The monk attacks Monster again, hitting him critically but failing to stun him. The horse is basically rampaging at this point. Amergin heals Whisper again. The legion fighter attacks Whisper, but doesn’t do much damage. The battlerager attacks James again, doing a bit of damage. The remaining scrub is just attacking the stone wall. Monster attacks the monk, doing a chunk of damage. James hits the battlerager again. Lithos tags the monk with Scorching Ray, burning him badly. The scrub is still struggling on, blind and being eaten by rats. Whisper moves to flank the battlerager, stabs him, and watches him fall. Vinnie: “Oh, yeah! Hey, I should start turning some of these guys into zombies." 

Lithos:  "No! Not now!"

The monk hits Monster again, and stuns him. Amergin gives him a bit of healing to help him keep going. The legion fighter attacks Monster and takes him down. 
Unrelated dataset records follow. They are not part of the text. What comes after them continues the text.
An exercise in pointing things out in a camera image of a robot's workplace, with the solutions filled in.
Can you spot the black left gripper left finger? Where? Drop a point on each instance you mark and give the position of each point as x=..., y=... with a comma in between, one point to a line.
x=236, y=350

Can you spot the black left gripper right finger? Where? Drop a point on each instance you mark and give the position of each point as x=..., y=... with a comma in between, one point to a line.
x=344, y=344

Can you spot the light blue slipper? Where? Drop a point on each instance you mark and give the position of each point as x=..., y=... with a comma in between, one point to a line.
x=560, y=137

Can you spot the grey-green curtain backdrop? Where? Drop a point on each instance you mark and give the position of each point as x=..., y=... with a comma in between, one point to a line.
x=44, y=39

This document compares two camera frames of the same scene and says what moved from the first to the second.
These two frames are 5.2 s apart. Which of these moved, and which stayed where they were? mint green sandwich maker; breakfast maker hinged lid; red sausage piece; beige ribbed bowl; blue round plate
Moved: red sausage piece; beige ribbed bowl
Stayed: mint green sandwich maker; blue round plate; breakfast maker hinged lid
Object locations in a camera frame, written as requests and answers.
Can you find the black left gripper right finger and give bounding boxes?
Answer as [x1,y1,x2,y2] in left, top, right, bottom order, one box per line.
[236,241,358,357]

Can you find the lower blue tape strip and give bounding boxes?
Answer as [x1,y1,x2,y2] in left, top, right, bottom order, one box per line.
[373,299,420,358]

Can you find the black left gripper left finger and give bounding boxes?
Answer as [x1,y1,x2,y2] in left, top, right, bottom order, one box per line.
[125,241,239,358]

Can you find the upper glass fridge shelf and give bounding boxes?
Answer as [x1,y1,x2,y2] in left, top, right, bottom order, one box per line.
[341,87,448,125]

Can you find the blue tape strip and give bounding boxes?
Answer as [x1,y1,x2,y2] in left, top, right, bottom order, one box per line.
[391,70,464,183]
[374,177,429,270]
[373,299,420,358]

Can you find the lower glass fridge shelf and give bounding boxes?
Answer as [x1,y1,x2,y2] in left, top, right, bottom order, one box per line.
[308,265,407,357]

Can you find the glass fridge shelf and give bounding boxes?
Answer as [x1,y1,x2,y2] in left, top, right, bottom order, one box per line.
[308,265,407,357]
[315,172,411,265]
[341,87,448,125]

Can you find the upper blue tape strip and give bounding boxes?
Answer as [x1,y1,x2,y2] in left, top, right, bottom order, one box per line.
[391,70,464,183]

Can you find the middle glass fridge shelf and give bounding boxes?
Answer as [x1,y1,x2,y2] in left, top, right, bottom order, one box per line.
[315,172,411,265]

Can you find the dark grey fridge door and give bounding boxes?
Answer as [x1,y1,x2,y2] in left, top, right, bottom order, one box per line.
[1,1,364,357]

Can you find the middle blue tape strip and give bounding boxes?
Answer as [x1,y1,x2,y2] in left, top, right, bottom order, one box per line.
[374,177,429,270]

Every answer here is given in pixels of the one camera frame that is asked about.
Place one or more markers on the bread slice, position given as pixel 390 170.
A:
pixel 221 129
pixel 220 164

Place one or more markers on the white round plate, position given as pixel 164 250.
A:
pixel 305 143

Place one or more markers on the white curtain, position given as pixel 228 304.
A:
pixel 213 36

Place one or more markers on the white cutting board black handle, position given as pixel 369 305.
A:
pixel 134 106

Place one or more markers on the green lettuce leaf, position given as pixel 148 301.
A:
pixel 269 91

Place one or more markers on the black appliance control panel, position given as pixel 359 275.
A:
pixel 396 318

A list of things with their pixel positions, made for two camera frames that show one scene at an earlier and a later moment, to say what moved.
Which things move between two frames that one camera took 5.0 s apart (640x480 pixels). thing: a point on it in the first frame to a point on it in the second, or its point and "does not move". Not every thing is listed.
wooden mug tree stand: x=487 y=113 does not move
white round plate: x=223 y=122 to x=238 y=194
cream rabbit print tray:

James is still caught in the Entangle and tries to move on the Legion Guy; Legion Guy takes damage. The monk manages to slip through the Entangle and attacks Whisper but misses. Amergin stabilizes Monster. Lithos renders Whisper invisible, and he takes out the legion fighter. The scrub finally goes down as the pile of rats swarms over him. The monk takes a bit more damage from Lithos throwing acid. Whisper attempts to shank the monk. The monk sizes up the room and surrenders. 

Amergin ties him up and starts asking questions. 

We use the warden’s keyring to open the vault. The place is absolutely full, and after ten minutes we’ve made a huge mess but we haven't found our stuff and it’s taking too long. The warden has the lever for the outer doors and a book that lists where things are kept in the vault; we're going to have to go dig him out of his hole.